# [REQUIRED ACTION]
Please write the data out once more, exactly as it is given.

────────────────────

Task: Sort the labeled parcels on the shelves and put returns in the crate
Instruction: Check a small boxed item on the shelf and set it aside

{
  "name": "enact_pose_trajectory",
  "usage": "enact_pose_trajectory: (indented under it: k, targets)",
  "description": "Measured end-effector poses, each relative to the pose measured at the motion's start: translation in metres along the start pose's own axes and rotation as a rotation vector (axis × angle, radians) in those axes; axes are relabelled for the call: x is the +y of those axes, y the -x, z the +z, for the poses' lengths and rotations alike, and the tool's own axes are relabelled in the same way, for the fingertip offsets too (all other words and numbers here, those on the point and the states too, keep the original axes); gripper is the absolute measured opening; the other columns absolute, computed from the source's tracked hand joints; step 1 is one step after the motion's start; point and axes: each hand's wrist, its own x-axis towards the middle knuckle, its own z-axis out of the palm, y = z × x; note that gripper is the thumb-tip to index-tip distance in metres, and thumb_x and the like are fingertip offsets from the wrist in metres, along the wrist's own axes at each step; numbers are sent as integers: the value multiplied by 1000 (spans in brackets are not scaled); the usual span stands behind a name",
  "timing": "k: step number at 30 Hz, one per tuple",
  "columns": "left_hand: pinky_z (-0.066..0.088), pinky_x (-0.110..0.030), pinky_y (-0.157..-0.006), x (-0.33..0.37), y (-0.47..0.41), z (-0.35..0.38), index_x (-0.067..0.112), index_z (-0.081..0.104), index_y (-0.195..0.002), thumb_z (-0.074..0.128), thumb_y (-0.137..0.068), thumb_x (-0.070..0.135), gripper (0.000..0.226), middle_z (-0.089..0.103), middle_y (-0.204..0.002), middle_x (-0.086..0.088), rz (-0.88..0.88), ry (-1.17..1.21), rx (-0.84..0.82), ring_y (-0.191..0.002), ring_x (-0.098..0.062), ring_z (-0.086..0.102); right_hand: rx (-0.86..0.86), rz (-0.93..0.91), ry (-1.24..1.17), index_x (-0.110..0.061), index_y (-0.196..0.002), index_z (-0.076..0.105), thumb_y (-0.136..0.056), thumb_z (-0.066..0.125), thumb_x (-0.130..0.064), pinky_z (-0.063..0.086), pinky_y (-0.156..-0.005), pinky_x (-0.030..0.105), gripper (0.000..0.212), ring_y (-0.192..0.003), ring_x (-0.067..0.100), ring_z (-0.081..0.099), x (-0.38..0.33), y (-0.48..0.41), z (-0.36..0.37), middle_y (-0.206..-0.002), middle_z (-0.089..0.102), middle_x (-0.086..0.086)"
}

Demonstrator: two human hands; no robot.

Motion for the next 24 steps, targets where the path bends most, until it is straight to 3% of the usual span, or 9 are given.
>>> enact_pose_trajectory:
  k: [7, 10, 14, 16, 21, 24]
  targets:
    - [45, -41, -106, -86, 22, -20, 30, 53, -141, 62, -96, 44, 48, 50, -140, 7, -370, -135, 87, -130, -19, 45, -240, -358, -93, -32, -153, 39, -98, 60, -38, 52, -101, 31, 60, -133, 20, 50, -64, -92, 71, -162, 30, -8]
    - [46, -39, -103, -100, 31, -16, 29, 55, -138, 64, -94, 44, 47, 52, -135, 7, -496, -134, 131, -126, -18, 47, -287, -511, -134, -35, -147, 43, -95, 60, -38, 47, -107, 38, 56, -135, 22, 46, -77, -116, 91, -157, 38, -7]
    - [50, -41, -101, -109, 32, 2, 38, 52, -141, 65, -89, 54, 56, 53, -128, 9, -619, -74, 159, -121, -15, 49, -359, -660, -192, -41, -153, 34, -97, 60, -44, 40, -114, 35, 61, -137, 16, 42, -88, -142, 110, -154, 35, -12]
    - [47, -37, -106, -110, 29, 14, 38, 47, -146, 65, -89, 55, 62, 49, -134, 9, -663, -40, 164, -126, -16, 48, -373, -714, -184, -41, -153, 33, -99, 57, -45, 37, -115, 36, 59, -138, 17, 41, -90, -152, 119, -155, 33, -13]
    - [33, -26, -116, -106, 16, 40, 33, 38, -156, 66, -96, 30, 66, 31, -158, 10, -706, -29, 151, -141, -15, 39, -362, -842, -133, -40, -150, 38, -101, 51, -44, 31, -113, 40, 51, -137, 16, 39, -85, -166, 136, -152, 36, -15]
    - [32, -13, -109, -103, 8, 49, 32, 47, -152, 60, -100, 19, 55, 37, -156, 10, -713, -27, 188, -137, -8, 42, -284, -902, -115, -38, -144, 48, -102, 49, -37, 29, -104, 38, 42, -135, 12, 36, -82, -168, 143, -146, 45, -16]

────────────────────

# [EXERCISE RESULT]
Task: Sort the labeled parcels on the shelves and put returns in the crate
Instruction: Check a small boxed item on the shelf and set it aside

{
  "name": "enact_pose_trajectory",
  "usage": "enact_pose_trajectory: (indented under it: k, targets)",
  "description": "Measured end-effector poses, each relative to the pose measured at the motion's start: translation in metres along the start pose's own axes and rotation as a rotation vector (axis × angle, radians) in those axes; axes are relabelled for the call: x is the +y of those axes, y the -x, z the +z, for the poses' lengths and rotations alike, and the tool's own axes are relabelled in the same way, for the fingertip offsets too (all other words and numbers here, those on the point and the states too, keep the original axes); gripper is the absolute measured opening; the other columns absolute, computed from the source's tracked hand joints; step 1 is one step after the motion's start; point and axes: each hand's wrist, its own x-axis towards the middle knuckle, its own z-axis out of the palm, y = z × x; note that gripper is the thumb-tip to index-tip distance in metres, and thumb_x and the like are fingertip offsets from the wrist in metres, along the wrist's own axes at each step; numbers are sent as integers: the value multiplied by 1000 (spans in brackets are not scaled); the usual span stands behind a name",
  "timing": "k: step number at 30 Hz, one per tuple",
  "columns": "left_hand: pinky_z (-0.066..0.088), pinky_x (-0.110..0.030), pinky_y (-0.157..-0.006), x (-0.33..0.37), y (-0.47..0.41), z (-0.35..0.38), index_x (-0.067..0.112), index_z (-0.081..0.104), index_y (-0.195..0.002), thumb_z (-0.074..0.128), thumb_y (-0.137..0.068), thumb_x (-0.070..0.135), gripper (0.000..0.226), middle_z (-0.089..0.103), middle_y (-0.204..0.002), middle_x (-0.086..0.088), rz (-0.88..0.88), ry (-1.17..1.21), rx (-0.84..0.82), ring_y (-0.191..0.002), ring_x (-0.098..0.062), ring_z (-0.086..0.102); right_hand: rx (-0.86..0.86), rz (-0.93..0.91), ry (-1.24..1.17), index_x (-0.110..0.061), index_y (-0.196..0.002), index_z (-0.076..0.105), thumb_y (-0.136..0.056), thumb_z (-0.066..0.125), thumb_x (-0.130..0.064), pinky_z (-0.063..0.086), pinky_y (-0.156..-0.005), pinky_x (-0.030..0.105), gripper (0.000..0.212), ring_y (-0.192..0.003), ring_x (-0.067..0.100), ring_z (-0.081..0.099), x (-0.38..0.33), y (-0.48..0.41), z (-0.36..0.37), middle_y (-0.206..-0.002), middle_z (-0.089..0.102), middle_x (-0.086..0.086)"
}

Demonstrator: two human hands; no robot.

Motion for the next 24 steps, targets where the path bends most, until it is straight to 3% of the usual span, or 9 are given.
>>> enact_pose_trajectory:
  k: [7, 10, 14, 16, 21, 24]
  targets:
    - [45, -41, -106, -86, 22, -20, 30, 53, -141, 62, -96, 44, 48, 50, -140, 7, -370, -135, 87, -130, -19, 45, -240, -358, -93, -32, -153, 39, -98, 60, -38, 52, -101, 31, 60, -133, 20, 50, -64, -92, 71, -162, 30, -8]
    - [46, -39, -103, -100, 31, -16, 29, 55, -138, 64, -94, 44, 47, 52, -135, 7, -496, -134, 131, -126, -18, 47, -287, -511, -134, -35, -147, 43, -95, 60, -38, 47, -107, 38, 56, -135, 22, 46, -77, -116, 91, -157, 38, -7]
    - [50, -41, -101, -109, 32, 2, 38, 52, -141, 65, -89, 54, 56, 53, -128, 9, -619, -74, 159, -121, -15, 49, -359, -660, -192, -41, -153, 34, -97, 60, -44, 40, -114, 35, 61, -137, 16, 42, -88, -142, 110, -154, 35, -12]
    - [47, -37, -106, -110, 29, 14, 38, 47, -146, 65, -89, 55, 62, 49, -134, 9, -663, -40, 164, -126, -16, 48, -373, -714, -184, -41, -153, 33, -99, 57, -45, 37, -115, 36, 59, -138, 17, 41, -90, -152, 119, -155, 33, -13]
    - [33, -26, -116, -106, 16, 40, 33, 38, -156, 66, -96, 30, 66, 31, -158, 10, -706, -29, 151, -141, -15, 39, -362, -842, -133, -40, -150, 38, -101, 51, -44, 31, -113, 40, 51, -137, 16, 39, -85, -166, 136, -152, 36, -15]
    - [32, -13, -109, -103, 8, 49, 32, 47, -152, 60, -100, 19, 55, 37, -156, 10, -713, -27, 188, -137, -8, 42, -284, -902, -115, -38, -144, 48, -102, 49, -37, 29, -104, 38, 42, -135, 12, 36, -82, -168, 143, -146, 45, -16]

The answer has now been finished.